This fifth and final book in a life-skills curriculum for teen pregnancy prevention defines an “upside-down life” in its subtitle: “Letting Guys, Sex, Risky Behavior, Pregnancy Come Before Education, Relationships, Maturity, Solid Future.” Previous volumes taught prenatal and child care to teen parents. The new, stand-alone volume discourages girls ages 13 to 19 from becoming parents, emphasizing teen mothers’ solo struggles, short-lived relationships with their babies’ fathers, and the children’s insecure future. It also explores the rewards of finishing education, job training, and maturing before parenthood.

Opening with tips for group facilitators on using tools effectively, the manual is flexibly designed for single or non-sequential sessions accessible to youth who don’t have strong reading skills. Multicultural images appear in posters, handouts, “true-life tales,” quotes for reflection, and self-assessments.

More than 50 posters offer visual concepts for quick digestion – one says “Pregnant? Say Goodbye to Your Beach Body,” showing three photos of bloated bellies with loose skin and stretch marks. Uplifting images include two joyful young women at college graduation, with a Venus Williams quote: “You have to believe in yourself when no one else does. That’s what makes you a winner.”

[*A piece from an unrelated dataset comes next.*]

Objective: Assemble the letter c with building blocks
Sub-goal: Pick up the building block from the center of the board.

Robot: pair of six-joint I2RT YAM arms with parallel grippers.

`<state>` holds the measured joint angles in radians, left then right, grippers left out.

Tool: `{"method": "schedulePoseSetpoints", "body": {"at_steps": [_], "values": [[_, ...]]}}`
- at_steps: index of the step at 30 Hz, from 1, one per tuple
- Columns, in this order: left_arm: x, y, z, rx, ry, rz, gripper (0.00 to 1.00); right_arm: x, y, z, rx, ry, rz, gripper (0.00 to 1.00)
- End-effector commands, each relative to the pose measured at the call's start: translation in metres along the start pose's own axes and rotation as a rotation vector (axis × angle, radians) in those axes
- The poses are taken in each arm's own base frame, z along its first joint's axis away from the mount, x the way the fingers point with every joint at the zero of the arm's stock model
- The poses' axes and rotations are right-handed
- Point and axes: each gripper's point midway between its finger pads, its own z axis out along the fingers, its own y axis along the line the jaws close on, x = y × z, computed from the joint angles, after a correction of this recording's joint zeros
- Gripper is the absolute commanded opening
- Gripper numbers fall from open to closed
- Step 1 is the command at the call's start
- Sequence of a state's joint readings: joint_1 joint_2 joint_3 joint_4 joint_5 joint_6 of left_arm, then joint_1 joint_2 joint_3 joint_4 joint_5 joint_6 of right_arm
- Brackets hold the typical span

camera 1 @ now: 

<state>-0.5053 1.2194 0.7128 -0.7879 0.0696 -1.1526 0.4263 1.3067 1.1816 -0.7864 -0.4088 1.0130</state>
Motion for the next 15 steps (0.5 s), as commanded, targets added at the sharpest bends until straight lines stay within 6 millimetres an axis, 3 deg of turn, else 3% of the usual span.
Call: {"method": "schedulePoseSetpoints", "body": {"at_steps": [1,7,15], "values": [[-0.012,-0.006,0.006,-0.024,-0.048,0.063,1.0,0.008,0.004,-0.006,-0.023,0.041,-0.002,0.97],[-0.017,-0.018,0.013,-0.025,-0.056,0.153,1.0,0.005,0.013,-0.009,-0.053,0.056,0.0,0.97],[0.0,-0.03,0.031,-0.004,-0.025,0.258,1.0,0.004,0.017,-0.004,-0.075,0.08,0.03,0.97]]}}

Handouts include a “Boyfriend Audit” form to assess his worthiness with checkboxes for 22 attributes from “No criminal record” to “Will not mind when a woman is independent.” Opportunities for reflection arise from 15 pages of “Mama Said” quotes contributed by children ages 6 to 60 from their own mothers, such as “Mama said, ‘You are part of me. If you hurt, I hurt.’ ”

Among nine first-person stories – a couple pages each in large type with photos – is “Grandma Is Fed Up,” describing her exhaustion and turmoil taking care of her daughter’s baby while the baby’s mother is “out doing God-knows-what.” In “The Dumpster,” a newborn infant’s point of view is wrenching as he lies abandoned in the garbage.

Many exercises speak to males as well as females, including two “playlets” for improvisation. One investigates a father’s role; the other demonstrates both polite and clueless dating behavior.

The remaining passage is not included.